The school is offering a bachelor of science degree beginning in the fall semester. FSU professor Charla Perdue and Bay County Sheriff’s Office Criminal Investigations Lt. Koren Colbert will teach classes in the program. Colbert has been with the BCSO for 25 years, while Perdue received her criminology degree in 2003.

Perdue said the program complements the school’s existing underwater crime scene investigation program, which started in 2000. Anything students can be taught to do in the water they also can be taught to do on land, Perdue said. There are 11 required main courses in the program and students must complete a semester long internship with a public safety and security related agency.

--- WEB: MORE ON THE PROGRAM»»

What separates FSU Panama City’s program from other crime scene programs, Perdue said, is students will be taught in investigation skills that employers are looking for.

Along with a lecture classroom, there is a separate lab room with microscopes, fingerprinting kits and various machines that measure blood alcohol levels and hold biological samples.

“If a student gets a job in a small town with little or no technology they know how to sketch and photograph a scene with precision,” Perdue said. “If they get a job with a larger agency with a bigger budget that has access to 3D laser scanners to document a scene, our students can do that as well.”

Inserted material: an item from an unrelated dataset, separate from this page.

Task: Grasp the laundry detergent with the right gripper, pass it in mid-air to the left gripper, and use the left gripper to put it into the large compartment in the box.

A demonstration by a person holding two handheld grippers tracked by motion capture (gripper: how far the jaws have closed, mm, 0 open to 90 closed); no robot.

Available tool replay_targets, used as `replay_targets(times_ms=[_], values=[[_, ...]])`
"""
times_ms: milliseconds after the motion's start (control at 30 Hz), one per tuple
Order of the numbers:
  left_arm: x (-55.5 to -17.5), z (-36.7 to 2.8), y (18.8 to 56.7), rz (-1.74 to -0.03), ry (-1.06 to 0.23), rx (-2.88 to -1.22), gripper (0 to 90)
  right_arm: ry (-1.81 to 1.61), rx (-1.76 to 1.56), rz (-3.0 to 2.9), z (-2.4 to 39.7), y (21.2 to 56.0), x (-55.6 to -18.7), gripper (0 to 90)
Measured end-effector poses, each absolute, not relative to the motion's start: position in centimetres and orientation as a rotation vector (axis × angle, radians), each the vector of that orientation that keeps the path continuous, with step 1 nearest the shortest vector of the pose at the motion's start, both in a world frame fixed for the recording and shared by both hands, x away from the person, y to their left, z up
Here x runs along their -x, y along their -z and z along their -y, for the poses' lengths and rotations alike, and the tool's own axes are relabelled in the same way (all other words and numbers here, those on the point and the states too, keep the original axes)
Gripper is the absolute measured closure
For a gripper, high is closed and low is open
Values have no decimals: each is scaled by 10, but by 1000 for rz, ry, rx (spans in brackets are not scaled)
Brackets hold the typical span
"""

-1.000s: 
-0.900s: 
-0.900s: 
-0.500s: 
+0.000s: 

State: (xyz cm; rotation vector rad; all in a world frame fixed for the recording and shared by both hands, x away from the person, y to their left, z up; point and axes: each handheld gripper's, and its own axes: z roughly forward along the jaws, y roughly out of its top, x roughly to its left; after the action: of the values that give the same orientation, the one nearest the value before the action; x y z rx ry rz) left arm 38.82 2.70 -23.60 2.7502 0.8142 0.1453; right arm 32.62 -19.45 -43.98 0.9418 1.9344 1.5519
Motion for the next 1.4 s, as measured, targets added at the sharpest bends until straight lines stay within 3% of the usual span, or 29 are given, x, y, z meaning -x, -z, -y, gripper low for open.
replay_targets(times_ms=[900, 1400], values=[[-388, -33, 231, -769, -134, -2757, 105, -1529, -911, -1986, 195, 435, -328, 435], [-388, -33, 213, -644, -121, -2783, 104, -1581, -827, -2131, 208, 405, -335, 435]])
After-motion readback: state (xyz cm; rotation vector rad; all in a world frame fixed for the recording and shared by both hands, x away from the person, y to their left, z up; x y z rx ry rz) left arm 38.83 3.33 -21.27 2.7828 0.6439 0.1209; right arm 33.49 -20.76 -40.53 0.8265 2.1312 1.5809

Colbert said part of the hands-on experience students will get is working with buried bodies and skeletal remains in mock investigations.

--- WEB: MORE ON THE PROGRAM»»

Crime scene investigation can be challenging and difficult work, Colbert said, with the worst of humanity often seen in the field.

“It really takes a unique individual to deal with the circumstances involved in crime scene investigation,” Colbert said.

When investigating a scene, Colbert said, you have to see it as a piece of a puzzle and methodically document the evidence. A crime that took seconds to commit, Colbert said, can take weeks and months to examine.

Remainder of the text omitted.